“Yes, I am very fond of my profession. It is meat and drink to me.”
“Then you will get on. Any man of moderate abilities is bound to succeed in any profession which he loves with a heart-whole love; and your abilities are much better than moderate.”
There was a little pause in the talk while Lord Cheriton threw on a fresh log and lighted a second cigar.
“I have been meditating a good deal upon Sir Godfrey’s murder,” said Theodore, “and I am perplexed by the utter darkness which surrounds the murderer and his motive. No doubt you have some theory upon the subject.”

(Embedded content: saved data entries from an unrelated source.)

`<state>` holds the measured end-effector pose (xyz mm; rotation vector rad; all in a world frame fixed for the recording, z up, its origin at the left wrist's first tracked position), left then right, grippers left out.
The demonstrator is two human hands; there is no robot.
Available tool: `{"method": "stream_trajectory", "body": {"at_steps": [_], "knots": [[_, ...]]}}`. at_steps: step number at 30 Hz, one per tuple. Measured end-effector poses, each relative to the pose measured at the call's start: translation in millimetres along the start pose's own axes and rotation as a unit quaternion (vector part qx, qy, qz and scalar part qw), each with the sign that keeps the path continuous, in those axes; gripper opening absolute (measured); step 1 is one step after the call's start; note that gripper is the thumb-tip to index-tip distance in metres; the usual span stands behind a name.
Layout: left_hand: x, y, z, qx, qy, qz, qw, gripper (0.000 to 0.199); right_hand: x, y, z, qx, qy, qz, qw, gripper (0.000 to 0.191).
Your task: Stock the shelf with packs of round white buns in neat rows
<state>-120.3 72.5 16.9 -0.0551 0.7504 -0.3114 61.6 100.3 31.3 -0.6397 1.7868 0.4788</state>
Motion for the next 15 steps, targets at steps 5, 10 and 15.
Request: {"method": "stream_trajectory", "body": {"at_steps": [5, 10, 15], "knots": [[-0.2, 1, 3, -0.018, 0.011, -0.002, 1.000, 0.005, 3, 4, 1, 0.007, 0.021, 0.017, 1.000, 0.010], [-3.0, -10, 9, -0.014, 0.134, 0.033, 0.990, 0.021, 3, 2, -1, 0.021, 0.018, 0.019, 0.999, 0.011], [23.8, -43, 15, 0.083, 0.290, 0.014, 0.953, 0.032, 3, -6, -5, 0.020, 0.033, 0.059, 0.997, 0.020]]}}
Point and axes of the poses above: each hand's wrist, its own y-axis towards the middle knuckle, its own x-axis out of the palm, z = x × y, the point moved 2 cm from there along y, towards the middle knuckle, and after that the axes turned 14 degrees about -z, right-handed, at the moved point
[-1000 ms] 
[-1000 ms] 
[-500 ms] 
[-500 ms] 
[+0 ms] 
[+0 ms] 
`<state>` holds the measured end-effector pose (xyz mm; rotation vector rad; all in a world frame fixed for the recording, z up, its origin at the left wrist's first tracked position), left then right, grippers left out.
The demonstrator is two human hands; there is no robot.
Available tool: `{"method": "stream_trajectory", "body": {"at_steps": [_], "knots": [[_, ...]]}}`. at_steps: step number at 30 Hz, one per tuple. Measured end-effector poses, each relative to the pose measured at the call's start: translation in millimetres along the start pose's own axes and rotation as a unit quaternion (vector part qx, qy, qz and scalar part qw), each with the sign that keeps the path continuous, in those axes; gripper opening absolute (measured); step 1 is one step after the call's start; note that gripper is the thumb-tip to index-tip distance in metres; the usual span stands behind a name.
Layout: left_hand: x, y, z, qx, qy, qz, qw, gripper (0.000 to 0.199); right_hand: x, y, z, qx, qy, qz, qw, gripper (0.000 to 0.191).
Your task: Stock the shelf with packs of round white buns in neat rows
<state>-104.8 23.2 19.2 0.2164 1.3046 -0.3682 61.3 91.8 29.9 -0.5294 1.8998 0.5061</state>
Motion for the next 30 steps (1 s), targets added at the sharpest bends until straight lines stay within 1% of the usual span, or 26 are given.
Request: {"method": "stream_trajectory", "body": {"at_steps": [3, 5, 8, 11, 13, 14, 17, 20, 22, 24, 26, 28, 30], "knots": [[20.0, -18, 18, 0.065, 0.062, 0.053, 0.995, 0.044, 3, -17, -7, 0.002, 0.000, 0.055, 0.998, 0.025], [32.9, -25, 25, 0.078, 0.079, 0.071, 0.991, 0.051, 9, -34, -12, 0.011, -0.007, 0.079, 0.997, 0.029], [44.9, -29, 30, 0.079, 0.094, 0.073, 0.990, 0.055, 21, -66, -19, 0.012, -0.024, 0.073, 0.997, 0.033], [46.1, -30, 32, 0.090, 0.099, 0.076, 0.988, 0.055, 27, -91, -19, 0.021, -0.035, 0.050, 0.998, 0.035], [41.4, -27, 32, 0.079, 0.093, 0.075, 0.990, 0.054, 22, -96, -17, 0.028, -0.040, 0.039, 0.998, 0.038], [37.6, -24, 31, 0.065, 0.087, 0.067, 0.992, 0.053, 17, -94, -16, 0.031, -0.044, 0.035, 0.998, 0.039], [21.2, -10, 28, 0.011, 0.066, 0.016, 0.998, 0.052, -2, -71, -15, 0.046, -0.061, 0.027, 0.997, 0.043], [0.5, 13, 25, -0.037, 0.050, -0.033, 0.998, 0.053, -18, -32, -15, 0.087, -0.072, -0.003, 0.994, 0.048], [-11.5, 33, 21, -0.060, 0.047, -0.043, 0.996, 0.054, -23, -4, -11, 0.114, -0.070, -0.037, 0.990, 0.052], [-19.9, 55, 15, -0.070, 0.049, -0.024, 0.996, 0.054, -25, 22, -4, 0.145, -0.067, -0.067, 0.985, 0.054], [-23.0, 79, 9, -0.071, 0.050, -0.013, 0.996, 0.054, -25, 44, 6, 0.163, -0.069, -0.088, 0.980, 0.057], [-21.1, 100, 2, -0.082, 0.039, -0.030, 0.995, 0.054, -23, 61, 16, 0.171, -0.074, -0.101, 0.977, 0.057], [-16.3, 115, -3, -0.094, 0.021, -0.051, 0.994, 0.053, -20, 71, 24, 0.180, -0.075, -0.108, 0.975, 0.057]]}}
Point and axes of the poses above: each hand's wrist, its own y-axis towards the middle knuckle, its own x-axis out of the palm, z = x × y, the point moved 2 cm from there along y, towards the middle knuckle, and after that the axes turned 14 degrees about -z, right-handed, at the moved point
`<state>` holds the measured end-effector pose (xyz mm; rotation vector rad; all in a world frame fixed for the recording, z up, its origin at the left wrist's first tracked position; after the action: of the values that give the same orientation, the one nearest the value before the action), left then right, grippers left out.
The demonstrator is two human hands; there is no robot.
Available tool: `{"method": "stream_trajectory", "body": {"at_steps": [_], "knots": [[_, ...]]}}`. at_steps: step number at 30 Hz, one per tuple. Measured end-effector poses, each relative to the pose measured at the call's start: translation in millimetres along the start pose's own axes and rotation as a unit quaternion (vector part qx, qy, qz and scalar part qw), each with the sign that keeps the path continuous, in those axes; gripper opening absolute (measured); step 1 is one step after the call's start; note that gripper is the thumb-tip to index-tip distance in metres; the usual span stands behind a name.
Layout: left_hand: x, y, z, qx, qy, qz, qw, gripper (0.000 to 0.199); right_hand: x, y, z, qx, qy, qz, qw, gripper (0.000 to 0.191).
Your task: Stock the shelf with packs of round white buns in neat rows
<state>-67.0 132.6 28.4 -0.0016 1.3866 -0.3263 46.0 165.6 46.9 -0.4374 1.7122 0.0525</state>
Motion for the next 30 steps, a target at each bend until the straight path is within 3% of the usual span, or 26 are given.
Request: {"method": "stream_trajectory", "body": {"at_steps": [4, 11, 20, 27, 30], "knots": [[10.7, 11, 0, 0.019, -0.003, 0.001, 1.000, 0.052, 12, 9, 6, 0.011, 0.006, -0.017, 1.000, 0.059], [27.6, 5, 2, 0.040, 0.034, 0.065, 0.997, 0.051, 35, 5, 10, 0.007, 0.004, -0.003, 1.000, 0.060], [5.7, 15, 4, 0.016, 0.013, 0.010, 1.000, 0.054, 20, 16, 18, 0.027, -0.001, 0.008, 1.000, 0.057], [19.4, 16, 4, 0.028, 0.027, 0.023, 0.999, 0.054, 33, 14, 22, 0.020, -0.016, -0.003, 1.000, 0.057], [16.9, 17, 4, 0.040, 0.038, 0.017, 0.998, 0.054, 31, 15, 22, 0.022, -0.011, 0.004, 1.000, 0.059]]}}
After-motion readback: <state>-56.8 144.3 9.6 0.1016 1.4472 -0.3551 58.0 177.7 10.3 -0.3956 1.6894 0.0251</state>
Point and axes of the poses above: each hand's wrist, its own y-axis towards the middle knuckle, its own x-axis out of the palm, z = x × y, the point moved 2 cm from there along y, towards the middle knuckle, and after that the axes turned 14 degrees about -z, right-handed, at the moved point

“No, I have no theory. There is really nothing upon which to build a theory. Churton, the detective, talked about a vendetta—suggested poacher, tenant, tramp, gipsy, any member of the dangerous classes who might happen to consider himself aggrieved by poor Godfrey. He even went so far as to make a very unpleasant suggestion, and urged that there might be a woman at the bottom of the business, speculated upon some youthful intrigue of Godfrey’s. Now, from all I know of that young man, I believe his life had been blameless. He was the soul of honour. He would never have dealt cruelly with any woman.”
“And you, Lord Cheriton,” said Theodore, hardly following the latter part of his cousin’s speech in his self-absorption.
His kinsman started and looked at him indignantly.
“And you—in your capacity of judge, for instance—have you never made a deadly foe?”
“Well, I suppose the men and women I have sentenced have hardly loved me; but I doubt if the worst of them ever had any strong personal feeling about me. They have taken me as a part of the machinery of the law—of no more account than the iron door of a cell or a beam of the scaffold.”
“Yet there have been instances of active malignity—the assassination of Lord Mayo, for instance.”